Aku baru akan mengangguk, tapi Suster Nindi mendahului, "Suster membantu dokter merawat orang sakit, Karl. Bantuin papanya Karl jagain pasien."
"Kapa haus dijaga?" tanya Karl polos.
"Karena orang sakit nggak bisa jaga diri sendiri," jawabku sambil memberi isyarat permisi pada Nindi. "Orang sakit kan nggak bisa makan, nggak bisa pasang infus sendiri. Suster yang bantuin."

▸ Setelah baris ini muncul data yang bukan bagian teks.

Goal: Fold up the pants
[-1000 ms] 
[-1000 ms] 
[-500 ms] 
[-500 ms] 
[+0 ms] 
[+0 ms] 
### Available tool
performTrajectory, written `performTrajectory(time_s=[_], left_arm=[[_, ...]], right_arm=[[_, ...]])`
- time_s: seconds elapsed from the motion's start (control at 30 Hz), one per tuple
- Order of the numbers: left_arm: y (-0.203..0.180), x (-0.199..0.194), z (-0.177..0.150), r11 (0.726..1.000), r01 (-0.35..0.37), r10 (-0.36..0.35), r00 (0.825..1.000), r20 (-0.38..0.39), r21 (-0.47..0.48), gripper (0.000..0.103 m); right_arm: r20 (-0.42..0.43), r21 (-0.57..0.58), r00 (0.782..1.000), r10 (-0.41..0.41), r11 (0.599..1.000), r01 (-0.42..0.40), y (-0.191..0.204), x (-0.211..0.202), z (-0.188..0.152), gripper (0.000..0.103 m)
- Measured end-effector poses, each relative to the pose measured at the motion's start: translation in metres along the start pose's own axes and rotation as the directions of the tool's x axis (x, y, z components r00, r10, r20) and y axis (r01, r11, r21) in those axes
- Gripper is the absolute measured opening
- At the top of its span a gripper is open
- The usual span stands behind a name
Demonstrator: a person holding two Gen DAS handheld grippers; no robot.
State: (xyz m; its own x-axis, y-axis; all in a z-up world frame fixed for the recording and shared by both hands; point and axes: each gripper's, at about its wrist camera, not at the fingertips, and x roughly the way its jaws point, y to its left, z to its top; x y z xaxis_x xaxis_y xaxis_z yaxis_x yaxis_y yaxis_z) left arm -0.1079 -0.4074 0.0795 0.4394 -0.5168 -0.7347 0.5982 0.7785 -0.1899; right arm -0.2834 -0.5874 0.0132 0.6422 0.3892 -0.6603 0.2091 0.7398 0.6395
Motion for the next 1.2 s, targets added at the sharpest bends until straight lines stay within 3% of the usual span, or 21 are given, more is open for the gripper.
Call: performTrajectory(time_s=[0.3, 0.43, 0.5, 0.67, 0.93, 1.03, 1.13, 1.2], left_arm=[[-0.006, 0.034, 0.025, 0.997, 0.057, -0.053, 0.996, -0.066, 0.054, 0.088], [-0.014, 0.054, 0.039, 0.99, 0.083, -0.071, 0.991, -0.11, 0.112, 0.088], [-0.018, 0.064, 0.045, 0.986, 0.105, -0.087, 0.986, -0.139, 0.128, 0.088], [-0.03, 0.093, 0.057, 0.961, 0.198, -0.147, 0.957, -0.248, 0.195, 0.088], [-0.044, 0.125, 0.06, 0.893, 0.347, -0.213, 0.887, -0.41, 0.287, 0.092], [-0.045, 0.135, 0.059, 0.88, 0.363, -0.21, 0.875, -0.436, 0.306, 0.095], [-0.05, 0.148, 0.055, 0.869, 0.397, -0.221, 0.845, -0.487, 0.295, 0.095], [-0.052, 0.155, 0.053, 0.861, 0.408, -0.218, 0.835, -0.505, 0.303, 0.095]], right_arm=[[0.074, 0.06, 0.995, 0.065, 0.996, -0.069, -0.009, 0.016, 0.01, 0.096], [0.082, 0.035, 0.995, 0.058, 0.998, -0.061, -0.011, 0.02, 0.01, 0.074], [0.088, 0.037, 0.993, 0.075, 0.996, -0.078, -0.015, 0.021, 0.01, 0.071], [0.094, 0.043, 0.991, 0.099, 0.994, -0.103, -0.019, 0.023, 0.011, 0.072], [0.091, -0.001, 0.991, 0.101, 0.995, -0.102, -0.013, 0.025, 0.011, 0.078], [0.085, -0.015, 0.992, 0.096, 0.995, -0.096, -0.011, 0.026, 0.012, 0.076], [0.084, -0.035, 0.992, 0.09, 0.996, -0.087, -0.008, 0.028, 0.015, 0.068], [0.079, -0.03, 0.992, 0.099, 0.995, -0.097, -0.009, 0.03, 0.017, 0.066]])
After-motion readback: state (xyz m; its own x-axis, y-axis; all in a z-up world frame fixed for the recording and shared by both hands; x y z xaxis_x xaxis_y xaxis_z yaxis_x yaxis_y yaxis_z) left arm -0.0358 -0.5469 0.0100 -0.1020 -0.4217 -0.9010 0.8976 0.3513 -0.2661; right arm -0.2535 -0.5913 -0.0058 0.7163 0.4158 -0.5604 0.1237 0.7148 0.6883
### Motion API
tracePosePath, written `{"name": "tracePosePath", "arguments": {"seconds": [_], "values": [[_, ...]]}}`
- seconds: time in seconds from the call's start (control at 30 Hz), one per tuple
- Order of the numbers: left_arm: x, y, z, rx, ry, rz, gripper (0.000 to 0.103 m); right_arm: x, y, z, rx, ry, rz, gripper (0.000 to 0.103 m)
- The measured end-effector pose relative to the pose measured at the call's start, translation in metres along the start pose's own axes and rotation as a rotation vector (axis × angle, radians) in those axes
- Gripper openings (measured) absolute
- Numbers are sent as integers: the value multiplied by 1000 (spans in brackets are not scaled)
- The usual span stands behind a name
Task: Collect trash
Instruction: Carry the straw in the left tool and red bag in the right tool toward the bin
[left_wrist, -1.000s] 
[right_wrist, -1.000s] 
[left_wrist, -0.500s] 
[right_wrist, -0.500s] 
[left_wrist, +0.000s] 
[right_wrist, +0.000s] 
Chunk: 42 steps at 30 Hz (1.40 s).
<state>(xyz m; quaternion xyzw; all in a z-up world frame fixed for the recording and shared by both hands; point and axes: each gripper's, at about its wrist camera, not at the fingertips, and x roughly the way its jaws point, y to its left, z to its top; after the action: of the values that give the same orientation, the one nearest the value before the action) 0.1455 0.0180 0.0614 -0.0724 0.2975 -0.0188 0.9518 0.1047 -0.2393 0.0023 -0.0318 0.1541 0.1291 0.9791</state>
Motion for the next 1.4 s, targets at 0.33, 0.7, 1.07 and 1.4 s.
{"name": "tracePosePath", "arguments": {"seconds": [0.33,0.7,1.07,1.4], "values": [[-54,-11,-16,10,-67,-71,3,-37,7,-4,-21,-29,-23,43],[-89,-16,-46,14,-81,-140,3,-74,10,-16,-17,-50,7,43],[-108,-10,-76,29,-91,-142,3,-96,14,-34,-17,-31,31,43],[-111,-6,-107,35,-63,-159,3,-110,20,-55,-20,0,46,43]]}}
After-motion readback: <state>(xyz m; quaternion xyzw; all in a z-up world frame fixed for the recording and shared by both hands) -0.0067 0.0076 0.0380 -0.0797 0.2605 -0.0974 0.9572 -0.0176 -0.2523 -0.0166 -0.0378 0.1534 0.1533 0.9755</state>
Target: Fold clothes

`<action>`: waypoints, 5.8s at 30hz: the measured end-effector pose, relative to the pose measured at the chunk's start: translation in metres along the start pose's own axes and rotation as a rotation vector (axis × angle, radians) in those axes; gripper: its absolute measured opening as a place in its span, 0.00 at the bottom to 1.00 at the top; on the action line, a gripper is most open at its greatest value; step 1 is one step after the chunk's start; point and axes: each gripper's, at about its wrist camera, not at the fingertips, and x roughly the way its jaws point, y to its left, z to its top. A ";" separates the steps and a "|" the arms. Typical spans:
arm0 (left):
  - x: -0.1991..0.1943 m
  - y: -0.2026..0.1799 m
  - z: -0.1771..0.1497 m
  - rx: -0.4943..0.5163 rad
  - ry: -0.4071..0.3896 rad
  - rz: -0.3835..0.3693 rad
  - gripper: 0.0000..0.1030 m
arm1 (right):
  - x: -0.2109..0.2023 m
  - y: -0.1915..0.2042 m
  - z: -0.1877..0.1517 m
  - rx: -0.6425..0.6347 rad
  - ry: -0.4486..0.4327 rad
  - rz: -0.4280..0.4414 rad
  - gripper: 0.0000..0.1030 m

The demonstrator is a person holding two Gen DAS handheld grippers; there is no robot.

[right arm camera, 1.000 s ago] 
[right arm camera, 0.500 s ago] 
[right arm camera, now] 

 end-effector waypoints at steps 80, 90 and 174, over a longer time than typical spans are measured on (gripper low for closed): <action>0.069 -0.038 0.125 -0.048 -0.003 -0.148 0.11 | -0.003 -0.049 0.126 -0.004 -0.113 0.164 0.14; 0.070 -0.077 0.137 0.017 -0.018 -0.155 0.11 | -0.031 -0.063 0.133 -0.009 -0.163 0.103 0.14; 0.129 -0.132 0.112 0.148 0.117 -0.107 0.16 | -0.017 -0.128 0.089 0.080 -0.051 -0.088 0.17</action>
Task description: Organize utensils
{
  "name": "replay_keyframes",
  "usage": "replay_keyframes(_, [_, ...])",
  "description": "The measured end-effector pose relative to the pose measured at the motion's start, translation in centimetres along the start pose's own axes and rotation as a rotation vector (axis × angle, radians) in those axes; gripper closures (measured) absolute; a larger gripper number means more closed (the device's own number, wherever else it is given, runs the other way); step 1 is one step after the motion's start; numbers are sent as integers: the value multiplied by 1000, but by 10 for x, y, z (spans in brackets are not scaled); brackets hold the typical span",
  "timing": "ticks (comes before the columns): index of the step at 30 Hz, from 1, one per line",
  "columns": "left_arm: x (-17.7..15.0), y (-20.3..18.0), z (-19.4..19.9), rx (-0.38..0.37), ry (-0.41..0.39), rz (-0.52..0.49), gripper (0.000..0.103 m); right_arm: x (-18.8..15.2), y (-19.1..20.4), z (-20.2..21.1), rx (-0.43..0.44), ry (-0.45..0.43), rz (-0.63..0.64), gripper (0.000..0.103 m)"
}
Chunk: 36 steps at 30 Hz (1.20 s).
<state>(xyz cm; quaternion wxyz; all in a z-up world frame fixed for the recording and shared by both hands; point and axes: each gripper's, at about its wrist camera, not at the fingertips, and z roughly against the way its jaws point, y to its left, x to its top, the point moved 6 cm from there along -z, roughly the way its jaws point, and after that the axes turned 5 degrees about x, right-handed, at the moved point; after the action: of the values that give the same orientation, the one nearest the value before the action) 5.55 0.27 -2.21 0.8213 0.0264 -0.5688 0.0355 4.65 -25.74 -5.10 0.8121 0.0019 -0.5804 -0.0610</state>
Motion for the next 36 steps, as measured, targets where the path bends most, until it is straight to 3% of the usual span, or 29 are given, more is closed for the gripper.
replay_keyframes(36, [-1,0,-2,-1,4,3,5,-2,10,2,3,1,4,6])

Dia nggak mau berhenti nanya, "Infus itu apa?"
"Infus itu makanan buat orang sakit," jawabku sekenanya.
"Kal makan bubul kalo sakit, infus itu bubul?"
"Yah ... semacam itulah. Infus untuk yang sakitnya lebih parah. Kalau cuma pilek, nggak diinfus."
"Cepelti Kakek?"
"Ya. Seperti Kakek."
"Kalo meninggal cepelti Kakek lalu pelgi ke sulga, Kakek makan juga, nggak?"
Astaga .... "Masih."
"Makan infus juga?"
Aku mengelus rambut Karl, antara gemas dan malu pada suster karena di saat seperti ini tidak bisa memunculkan ide untuk menutup mulutnya yang ceriwis bukan main. Saat aku mulai putus asa, Suster Nindi duduk manis di depan Karl.
"Di surga Kakek bisa makan apa saja yang dia inginkan, Karl. Selalu sehat, tidak perlu makan dari infus seperti orang sakit," katanya lembut.
Karl terdiam, tidak lagi mengajukan pertanyaan. Aku mengucap terima kasih tanpa suara.